> _Your task_: Please retype the listing below, matching every line exactly.

> _Given information_:
◆ ◆ ◆ ◆ ◆ ◆ ◆

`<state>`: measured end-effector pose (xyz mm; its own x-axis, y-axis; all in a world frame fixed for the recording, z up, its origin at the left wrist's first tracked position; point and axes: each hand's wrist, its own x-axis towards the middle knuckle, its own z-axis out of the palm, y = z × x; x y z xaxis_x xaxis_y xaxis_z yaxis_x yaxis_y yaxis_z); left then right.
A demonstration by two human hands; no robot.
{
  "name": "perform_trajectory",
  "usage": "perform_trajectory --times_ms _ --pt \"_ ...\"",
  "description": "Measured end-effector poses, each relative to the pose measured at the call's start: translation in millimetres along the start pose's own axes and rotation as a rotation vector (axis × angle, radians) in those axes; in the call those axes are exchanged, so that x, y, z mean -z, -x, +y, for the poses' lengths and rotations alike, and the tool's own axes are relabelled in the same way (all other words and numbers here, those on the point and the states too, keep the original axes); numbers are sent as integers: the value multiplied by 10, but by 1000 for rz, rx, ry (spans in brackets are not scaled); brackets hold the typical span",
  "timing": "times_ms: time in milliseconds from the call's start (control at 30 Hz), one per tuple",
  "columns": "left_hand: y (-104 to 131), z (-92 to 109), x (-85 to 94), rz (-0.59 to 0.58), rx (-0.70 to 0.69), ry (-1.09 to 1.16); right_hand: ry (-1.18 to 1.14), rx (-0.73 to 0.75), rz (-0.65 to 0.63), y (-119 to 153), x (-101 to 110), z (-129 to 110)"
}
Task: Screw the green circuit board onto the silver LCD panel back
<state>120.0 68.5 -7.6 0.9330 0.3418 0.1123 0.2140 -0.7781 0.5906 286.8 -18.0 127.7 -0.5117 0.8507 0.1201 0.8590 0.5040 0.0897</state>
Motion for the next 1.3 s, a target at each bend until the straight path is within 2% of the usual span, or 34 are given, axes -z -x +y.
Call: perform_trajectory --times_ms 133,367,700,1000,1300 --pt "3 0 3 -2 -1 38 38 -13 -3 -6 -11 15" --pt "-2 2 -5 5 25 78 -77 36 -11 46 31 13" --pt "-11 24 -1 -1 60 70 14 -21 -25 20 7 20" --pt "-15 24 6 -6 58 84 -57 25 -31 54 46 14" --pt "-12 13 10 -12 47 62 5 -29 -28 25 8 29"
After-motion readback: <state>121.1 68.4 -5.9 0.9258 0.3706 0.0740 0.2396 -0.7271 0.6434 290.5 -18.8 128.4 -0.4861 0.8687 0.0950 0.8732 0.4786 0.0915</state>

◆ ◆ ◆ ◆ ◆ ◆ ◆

> _Problem solution_:
`<state>`: measured end-effector pose (xyz mm; its own x-axis, y-axis; all in a world frame fixed for the recording, z up, its origin at the left wrist's first tracked position; point and axes: each hand's wrist, its own x-axis towards the middle knuckle, its own z-axis out of the palm, y = z × x; x y z xaxis_x xaxis_y xaxis_z yaxis_x yaxis_y yaxis_z); left then right.
A demonstration by two human hands; no robot.
{
  "name": "perform_trajectory",
  "usage": "perform_trajectory --times_ms _ --pt \"_ ...\"",
  "description": "Measured end-effector poses, each relative to the pose measured at the call's start: translation in millimetres along the start pose's own axes and rotation as a rotation vector (axis × angle, radians) in those axes; in the call those axes are exchanged, so that x, y, z mean -z, -x, +y, for the poses' lengths and rotations alike, and the tool's own axes are relabelled in the same way (all other words and numbers here, those on the point and the states too, keep the original axes); numbers are sent as integers: the value multiplied by 10, but by 1000 for rz, rx, ry (spans in brackets are not scaled); brackets hold the typical span",
  "timing": "times_ms: time in milliseconds from the call's start (control at 30 Hz), one per tuple",
  "columns": "left_hand: y (-104 to 131), z (-92 to 109), x (-85 to 94), rz (-0.59 to 0.58), rx (-0.70 to 0.69), ry (-1.09 to 1.16); right_hand: ry (-1.18 to 1.14), rx (-0.73 to 0.75), rz (-0.65 to 0.63), y (-119 to 153), x (-101 to 110), z (-129 to 110)"
}
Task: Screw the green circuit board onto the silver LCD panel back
<state>120.0 68.5 -7.6 0.9330 0.3418 0.1123 0.2140 -0.7781 0.5906 286.8 -18.0 127.7 -0.5117 0.8507 0.1201 0.8590 0.5040 0.0897</state>
Motion for the next 1.3 s, a target at each bend until the straight path is within 2% of the usual span, or 34 are given, axes -z -x +y.
Call: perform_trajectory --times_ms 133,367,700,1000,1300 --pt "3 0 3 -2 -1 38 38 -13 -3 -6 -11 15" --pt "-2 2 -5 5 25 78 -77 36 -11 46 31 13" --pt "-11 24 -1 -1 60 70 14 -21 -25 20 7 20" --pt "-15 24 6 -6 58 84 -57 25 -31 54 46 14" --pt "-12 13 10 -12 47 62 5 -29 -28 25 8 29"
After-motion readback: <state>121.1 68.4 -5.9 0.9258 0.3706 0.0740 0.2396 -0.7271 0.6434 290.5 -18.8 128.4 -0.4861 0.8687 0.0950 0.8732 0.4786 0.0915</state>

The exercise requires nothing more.